Try it: Go through the data line by line and count the lines that hold "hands". Reply with the total only.

Stored entries
◇ ◇ ◇ ◇ ◇
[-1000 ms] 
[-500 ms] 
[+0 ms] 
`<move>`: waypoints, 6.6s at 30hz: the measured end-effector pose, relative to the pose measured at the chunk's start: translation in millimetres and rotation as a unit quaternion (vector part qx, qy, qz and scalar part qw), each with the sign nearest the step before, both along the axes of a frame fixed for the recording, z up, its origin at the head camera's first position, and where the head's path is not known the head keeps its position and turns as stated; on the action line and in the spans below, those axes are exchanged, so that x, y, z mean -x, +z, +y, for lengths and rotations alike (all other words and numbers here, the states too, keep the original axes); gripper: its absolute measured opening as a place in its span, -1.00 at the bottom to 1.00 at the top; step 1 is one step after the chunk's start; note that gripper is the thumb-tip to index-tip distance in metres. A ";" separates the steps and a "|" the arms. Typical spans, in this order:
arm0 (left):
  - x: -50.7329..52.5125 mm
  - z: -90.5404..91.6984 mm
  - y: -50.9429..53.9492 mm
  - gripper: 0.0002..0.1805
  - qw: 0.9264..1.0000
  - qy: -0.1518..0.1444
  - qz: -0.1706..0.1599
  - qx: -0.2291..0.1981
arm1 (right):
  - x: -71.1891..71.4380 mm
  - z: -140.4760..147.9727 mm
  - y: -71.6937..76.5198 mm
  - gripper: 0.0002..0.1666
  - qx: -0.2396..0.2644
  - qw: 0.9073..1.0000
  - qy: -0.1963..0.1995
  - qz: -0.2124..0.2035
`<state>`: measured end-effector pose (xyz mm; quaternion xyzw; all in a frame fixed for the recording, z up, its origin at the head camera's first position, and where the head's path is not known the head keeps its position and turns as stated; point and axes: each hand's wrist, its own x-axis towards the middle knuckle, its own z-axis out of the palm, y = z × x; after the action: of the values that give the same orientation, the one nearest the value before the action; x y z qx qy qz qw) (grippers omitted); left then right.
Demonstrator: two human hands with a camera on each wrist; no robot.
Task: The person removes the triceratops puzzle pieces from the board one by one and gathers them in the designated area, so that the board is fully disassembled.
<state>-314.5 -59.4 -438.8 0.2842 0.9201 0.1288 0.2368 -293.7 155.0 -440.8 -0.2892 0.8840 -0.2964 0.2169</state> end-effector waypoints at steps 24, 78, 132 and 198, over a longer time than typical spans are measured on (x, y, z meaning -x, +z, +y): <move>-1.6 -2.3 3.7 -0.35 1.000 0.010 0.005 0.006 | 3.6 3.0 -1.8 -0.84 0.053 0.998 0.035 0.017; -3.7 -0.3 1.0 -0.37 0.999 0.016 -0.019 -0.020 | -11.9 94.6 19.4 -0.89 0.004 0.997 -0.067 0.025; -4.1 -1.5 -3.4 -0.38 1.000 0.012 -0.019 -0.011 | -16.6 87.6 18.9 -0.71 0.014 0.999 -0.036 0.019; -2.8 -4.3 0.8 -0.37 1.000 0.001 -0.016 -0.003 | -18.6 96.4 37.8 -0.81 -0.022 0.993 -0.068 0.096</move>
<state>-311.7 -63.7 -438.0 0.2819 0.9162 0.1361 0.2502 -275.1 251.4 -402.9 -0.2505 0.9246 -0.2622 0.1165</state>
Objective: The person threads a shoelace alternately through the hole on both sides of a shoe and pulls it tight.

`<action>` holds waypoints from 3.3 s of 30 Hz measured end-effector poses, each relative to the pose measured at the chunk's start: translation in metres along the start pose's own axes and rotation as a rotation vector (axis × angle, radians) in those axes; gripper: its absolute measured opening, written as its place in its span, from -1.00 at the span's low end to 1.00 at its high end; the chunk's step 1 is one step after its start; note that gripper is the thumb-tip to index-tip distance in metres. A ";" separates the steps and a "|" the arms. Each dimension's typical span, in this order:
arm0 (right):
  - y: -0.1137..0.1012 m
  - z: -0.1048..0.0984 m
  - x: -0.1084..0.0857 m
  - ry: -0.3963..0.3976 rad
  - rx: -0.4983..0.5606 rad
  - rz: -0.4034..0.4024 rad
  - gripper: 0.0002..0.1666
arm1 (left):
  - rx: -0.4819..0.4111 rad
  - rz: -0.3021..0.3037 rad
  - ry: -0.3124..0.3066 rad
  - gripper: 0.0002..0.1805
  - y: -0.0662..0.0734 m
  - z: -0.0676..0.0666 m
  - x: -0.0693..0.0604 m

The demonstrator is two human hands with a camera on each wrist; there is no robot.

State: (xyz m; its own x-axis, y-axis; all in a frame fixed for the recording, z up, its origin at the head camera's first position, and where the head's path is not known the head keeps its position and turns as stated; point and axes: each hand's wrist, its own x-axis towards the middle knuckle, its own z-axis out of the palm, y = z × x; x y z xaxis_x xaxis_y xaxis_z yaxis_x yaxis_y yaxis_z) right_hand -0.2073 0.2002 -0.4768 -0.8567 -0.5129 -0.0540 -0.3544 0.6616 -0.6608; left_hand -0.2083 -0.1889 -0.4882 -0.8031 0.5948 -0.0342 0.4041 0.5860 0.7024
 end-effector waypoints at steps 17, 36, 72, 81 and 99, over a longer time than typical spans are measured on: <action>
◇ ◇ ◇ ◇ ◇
Finished exercise: 2